Deu no Vias de Fato: O atual governo do Maranhão e o debate político

No início da década passada, um estudo do jornalista e professor Daniel Herz publicado em novembro de 2002, na revista Caros Amigos, demostrava que o Maranhão havia se tornado o estado brasileiro com a maior concentração dos meios de comunicação. A maioria dos veículos estava sob o controle de José Sarney, sua família e seus aliados, num fenômeno chamado de “coronelismo eletrônico”. Em pouco mais de dez anos, esta realidade praticamente se manteve inalterada, com as mudanças mais significativas se dando por conta do crescente acesso e politização do uso da internet.
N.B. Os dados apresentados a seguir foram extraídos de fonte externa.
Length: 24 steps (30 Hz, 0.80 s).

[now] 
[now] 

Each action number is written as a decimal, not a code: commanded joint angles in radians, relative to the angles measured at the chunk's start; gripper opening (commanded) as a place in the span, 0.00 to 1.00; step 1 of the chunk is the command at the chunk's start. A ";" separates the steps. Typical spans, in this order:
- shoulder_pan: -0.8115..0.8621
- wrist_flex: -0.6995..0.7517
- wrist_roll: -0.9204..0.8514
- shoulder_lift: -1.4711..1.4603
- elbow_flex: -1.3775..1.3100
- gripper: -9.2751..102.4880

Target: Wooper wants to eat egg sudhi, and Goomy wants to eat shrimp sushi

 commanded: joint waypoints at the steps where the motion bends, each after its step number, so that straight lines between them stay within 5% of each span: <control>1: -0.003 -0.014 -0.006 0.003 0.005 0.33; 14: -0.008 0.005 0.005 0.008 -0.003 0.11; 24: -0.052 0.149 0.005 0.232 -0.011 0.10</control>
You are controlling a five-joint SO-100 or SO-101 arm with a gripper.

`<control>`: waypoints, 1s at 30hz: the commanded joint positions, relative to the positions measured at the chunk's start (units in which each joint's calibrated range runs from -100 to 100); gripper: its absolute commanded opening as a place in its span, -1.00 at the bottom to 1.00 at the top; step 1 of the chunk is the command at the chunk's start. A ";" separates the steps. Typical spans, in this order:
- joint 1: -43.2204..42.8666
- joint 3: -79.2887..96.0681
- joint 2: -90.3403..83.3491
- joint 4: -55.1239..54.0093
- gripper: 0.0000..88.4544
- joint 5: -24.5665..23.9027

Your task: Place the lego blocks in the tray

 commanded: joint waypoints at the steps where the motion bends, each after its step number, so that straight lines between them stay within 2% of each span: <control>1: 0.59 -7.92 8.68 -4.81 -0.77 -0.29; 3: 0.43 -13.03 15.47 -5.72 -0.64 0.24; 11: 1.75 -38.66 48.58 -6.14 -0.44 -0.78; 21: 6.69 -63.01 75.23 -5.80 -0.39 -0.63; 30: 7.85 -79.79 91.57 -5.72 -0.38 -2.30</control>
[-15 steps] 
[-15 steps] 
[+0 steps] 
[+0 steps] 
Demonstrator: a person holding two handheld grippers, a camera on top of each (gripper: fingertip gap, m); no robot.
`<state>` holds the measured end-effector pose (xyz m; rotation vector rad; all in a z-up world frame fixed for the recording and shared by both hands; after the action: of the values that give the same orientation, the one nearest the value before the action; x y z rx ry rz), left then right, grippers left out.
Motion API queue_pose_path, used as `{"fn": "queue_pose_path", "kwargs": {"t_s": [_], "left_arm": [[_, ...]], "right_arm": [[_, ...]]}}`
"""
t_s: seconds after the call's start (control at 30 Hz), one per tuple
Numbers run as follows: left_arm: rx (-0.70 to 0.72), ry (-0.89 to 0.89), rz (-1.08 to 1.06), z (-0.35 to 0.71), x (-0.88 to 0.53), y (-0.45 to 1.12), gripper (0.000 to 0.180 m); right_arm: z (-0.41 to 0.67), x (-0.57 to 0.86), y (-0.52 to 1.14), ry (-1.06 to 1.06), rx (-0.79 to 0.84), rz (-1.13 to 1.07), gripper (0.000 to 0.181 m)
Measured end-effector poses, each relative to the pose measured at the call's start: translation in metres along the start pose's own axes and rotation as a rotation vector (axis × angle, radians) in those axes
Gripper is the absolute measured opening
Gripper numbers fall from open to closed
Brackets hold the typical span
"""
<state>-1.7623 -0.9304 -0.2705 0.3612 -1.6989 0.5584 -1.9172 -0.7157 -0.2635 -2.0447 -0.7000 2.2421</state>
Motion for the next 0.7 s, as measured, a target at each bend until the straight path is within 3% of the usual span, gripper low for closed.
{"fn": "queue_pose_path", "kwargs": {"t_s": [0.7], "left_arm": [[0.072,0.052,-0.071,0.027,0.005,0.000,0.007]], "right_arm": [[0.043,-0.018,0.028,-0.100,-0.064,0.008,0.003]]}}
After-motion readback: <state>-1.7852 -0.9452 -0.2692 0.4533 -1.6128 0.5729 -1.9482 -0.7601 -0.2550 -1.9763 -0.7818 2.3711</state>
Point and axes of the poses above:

O ex-juiz federal Flávio Dino chegou ao poder no Maranhão este ano e, antes mesmo da posse, começou a falar de sua intenção de trabalhar para democratizar a comunicação no Estado. Esta proposta está ligada a própria democratização da política, que implica, entre outras coisas, em garantir transparência nos gastos públicos e na capacidade do governo de saber ouvir e respeitar diferentes formas de manifestação da sociedade, garantindo a ela liberdade de pressão e expressão. O contrário disso passa por censura, intimidação, fraude, cooptação e violência. São práticas antigas no Maranhão, que já ocorriam antes do ciclo de poder de José Sarney.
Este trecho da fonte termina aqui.